Ispettori in Laguna, padiglioni da chiudere, fondi europei in bilico. Presidente, cosa sta succedendo alla Biennale?
È una polemica a tratti incomprensibile. La Biennale è una vetrina internazionale. Abbiamo una responsabilità storica e culturale da tenere di fronte alla comunità internazionale. Credo che il presidente Buttafuoco stia facendo bene. Su entrambi i fronti.
Partiamo dal primo: il padiglione russo riaperto.

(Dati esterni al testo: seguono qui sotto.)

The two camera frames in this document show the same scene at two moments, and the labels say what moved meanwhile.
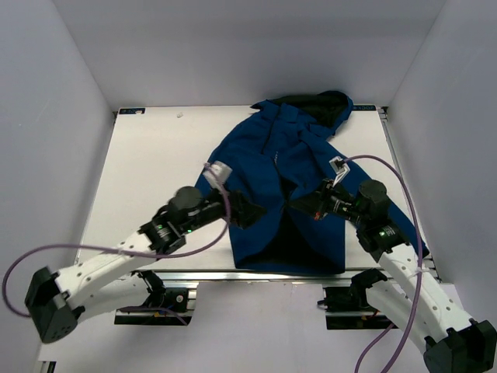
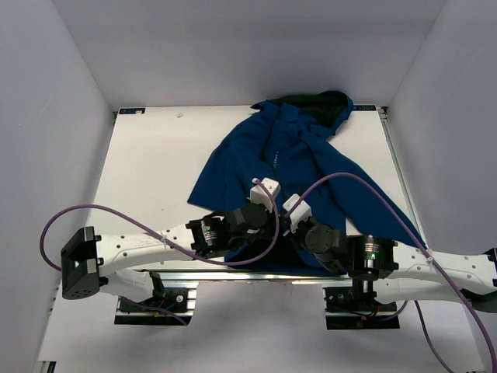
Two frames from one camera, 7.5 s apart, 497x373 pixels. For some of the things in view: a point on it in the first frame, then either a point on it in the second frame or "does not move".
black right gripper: (317, 204) → (297, 225)
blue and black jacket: (280, 151) does not move
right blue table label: (364, 108) does not move
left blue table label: (132, 111) does not move
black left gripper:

Giusto così. Ma perché mai dovrebbero tenerlo chiuso? La Biennale ha sempre ospitato tutti, deve parlare di pace, è una piattaforma in grado di veicolare questo messaggio. Non deve censurare nessuno. La Russia, peraltro, lo possiede dal 1914.
C’è chi vede nel ritorno degli artisti russi lo spettro dell’influenza del Cremlino.
Tutti siamo d’accordo che l’Ucraina è l’aggredito e la Russia l’aggressore. Abbiamo sostenuto ogni azione e campagna politica per ribadirlo. Detto questo, che è fondamentale, Buttafuoco ha ragione. Assistiamo a una rumba incomprensibile, nel frattempo alle Paraolimpiadi i russi possono sfilare con la loro bandiera e un grande manager come Claudio Descalzi (ad di ENI ndr) chiede giustamente di togliere i dazi sul gas russo, al pari di quanto fatto dagli Stati Uniti.
Restiamo sull’arte.
Allora cosa facciamo? Dobbiamo fare la risonanza magnetica a tutti i padiglioni? Così non è più arte. Così avremmo estromesso anche il Guernica di Picasso, realizzato nella Spagna franchista. Gli artisti, poi, sono sempre pacifisti. Se ci fosse un artista nazista, antisemita o guerrafondaio andrebbe cacciato. Ma a quel punto il problema è il singolo, che non rappresenta più la sua comunità.